In the year that King Uzziah died, I saw the Lord sitting on a throne, high and lofty; and the hem of his robe filled the temple. Seraphs were in attendance above him; each had six wings: with two they covered their faces, and with two they covered their feet, and with two they flew. And one called to another and said: ‘Holy, holy, holy is the Lord of hosts; the whole earth is full of his glory.’ The pivots on the thresholds shook at the voices of those who called, and the house filled with smoke. And I said: ‘Woe is me! I am lost, for I am a man of unclean lips, and I live among a people of unclean lips; yet my eyes have seen the King, the Lord of hosts!’ Then one of the seraphs flew to me, holding a live coal that had been taken from the altar with a pair of tongs. The seraph touched my mouth with it and said: ‘Now that this has touched your lips, your guilt has departed and your sin is blotted out.’ Then I heard the voice of the Lord saying, ‘Whom shall I send, and who will go for us?’ And I said, ‘Here am I; send me!’
Isaiah 6:1-8
Entering into this powerful image, we see Isaiah, a man in despair, calling out his vulnerabilities, and then marked by the apparent suffering of searing burning coals upon his lips. Yet through that pain, he is somehow “cauterized”, strengthened and transformed and he steps forward to take upon himself the unenviable and inevitably challenging role, of a prophet of God.
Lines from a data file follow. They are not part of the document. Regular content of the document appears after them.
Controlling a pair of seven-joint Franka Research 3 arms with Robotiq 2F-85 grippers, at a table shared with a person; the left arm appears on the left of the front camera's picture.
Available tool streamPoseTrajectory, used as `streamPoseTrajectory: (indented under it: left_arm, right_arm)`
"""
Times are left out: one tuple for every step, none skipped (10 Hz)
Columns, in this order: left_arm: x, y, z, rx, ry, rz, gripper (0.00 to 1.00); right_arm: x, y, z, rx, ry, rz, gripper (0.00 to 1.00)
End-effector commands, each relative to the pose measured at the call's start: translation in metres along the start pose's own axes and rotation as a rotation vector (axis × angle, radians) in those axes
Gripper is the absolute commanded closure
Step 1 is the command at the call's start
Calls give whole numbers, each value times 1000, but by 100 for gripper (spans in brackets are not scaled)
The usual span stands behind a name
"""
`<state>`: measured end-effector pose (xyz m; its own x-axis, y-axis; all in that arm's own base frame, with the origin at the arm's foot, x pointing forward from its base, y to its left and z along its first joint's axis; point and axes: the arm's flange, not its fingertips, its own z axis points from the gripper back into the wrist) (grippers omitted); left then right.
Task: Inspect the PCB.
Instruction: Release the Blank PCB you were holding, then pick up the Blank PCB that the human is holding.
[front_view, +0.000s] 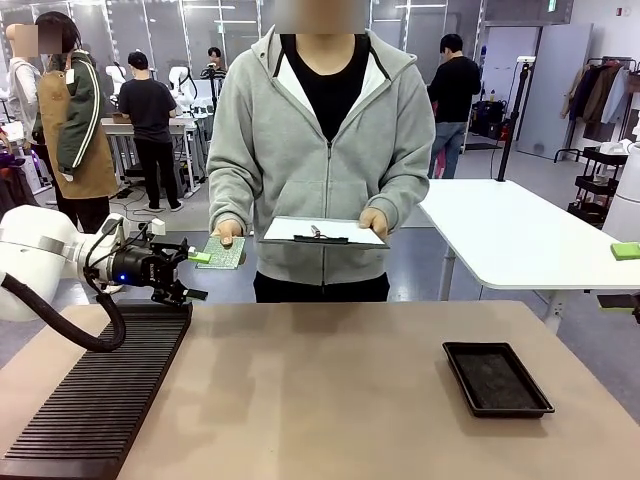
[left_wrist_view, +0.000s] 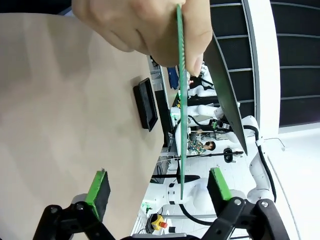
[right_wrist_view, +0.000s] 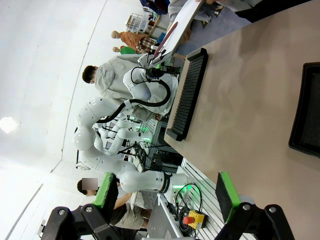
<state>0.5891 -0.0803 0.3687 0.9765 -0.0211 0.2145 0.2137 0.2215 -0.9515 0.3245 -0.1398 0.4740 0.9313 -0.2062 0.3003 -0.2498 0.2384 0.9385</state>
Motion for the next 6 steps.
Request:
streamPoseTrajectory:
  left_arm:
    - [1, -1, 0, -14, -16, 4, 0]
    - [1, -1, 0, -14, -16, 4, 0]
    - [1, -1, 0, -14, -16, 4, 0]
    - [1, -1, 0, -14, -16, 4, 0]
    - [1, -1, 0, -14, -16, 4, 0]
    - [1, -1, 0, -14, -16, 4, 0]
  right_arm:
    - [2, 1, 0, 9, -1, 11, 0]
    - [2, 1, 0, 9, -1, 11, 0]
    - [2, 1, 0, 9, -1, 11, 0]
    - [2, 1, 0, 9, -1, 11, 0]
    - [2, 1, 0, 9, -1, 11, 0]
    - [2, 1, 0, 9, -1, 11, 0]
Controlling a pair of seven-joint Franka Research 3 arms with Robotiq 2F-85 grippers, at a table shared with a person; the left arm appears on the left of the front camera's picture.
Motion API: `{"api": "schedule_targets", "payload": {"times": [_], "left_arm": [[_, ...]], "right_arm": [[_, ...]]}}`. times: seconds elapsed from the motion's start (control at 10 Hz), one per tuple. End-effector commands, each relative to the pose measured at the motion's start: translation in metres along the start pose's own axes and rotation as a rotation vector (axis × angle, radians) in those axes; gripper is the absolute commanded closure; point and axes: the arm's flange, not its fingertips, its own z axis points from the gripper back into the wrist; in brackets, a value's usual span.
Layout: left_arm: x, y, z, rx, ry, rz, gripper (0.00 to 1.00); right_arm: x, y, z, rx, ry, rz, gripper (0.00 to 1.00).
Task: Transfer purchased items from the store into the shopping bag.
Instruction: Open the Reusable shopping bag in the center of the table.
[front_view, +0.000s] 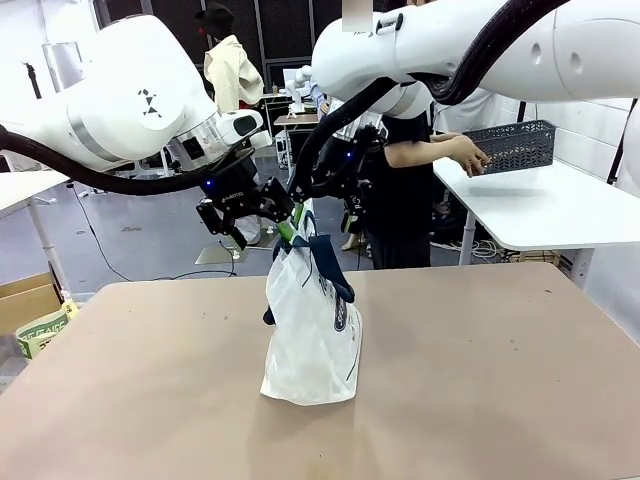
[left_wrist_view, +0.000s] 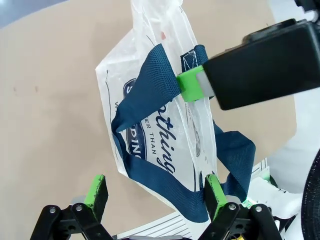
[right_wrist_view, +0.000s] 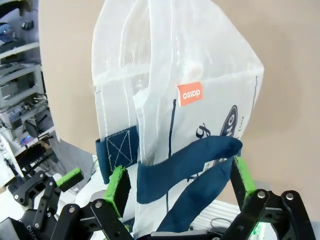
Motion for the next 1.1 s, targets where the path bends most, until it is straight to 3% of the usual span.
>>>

Henri Nouwen speaks powerfully of using our pain for good. He said, “When our wounds cease to be a source of shame, and become a source of healing, we have become wounded healers.” Download his book “The Wounded Healer” by clicking the title.
I don’t think that Nouwen is forgetting that for some, woundedness can have very grave consequences indeed, but he highlights that within those who have gone through their personal suffering, there lies a greater sensitivity to the pain of others and the possibility of healing, and triumphant release.

The Isenheim Altarpiece by Mattias Grunewald depicts a resurrection that is born of the horrific, cauterizing crucible of the suffering-cross; complete, beautiful, triumphant, yet wounded, fully identifying with our humanity. The patients of a hospice would come everyday to pray where the painting was. Knowing who the audience for his painting would be, Grünewald actually depicted Christ with plague-type sores (as you can see in the second photo), to show symbolically that Jesus understood and shared their afflictions.

So, today we give thanks for Christ incarnate who unlike us knew why He came in our world and it was not for himself.
“Come, broken Victor, condemned to a cross
how great are the treasures we gain from your loss !
Your willing agreement to share in our strife
transforms our despair into fullness of life.”